The Utah State Aggies are a Division I men's college basketball team that plays in the Mountain West Conference, representing Utah State University. In the 17 years that former coach Stew Morrill was at the helm, Utah State had the 4th highest winning percentage in the nation at home, behind only Duke, Kansas, and Gonzaga. As of the end of the 2018–19 season, the Aggies have an all-time record of 1,604 wins and 1,119 losses (.589 win pct).

History
The first basketball team on Utah State's campus was organized in 1902 and consisted of only women. A men's team was organized in 1904, at which point the women's club fell into obscurity.
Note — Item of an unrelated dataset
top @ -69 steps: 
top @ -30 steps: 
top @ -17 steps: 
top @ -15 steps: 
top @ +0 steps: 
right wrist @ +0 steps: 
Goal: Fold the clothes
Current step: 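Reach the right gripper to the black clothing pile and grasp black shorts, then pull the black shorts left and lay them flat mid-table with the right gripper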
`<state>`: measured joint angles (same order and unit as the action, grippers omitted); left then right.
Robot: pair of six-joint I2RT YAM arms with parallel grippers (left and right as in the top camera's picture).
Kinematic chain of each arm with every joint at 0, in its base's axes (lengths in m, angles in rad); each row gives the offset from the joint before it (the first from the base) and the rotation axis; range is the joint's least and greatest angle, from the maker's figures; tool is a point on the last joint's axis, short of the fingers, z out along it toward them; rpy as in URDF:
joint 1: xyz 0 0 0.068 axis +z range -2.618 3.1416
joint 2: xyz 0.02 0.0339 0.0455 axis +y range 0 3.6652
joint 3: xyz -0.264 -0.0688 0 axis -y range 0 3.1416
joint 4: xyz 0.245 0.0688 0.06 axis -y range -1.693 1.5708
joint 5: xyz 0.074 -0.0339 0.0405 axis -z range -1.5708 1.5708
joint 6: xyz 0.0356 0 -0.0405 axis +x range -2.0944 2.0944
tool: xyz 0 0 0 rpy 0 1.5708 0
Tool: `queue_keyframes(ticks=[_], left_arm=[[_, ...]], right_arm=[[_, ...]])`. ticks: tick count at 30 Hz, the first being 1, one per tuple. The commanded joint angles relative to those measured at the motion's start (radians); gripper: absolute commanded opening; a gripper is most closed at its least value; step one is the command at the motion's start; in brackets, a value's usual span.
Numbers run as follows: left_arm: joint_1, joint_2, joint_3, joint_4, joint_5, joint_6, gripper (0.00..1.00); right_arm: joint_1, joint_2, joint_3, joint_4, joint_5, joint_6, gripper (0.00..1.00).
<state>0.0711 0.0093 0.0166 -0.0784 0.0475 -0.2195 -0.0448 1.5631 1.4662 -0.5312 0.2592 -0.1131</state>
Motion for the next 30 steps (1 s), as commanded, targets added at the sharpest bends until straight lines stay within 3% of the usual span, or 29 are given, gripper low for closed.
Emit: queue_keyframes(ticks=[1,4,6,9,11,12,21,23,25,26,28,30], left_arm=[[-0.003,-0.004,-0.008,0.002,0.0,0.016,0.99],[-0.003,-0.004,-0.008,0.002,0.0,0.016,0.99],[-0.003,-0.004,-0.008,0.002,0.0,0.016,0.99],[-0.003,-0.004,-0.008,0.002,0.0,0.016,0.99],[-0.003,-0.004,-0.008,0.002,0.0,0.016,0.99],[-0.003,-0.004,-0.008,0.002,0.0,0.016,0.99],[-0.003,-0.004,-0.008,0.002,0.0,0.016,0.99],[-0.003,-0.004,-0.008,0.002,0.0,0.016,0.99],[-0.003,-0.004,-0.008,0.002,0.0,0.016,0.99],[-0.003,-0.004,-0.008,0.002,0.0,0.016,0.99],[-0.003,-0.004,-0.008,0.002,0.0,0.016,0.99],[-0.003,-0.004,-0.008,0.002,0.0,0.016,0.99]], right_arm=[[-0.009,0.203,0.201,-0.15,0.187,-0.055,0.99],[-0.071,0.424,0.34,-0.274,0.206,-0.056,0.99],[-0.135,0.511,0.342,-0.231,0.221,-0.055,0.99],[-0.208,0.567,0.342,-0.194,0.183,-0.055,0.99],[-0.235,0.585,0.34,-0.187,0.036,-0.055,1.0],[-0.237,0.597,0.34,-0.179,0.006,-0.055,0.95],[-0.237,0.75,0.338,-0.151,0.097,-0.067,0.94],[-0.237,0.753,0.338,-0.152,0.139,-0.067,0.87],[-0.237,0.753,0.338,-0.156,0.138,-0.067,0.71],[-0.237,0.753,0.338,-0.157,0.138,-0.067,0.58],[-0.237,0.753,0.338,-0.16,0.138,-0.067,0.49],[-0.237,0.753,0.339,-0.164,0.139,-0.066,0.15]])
The Aggies enjoyed mixed success early in their history, notching sporadic NCAA tournament appearances and alternating winning in the then-smaller postseason bracket with not winning much at all. Perhaps the most notable event in Utah State basketball history occurred on February 8, 1965, with the tragic death of Wayne Estes. Estes was a 6'6" forward for the Aggies, and was the nation's second leading scorer in 1965, behind only Rick Barry, at 33.7 ppg. He had just amassed 2,000 career points with a 48-point showing in a home victory over the University of Denver, when he stopped at the scene of a car accident in Logan. While crossing the street, Estes accidentally clipped a downed power line with his head and was electrocuted. The Los Angeles Lakers had planned on drafting him in the 1st round of the NBA draft, where he likely would have gone on to win several championships with the team. Following Estes's death, he was posthumously awarded 1st team All-American honors.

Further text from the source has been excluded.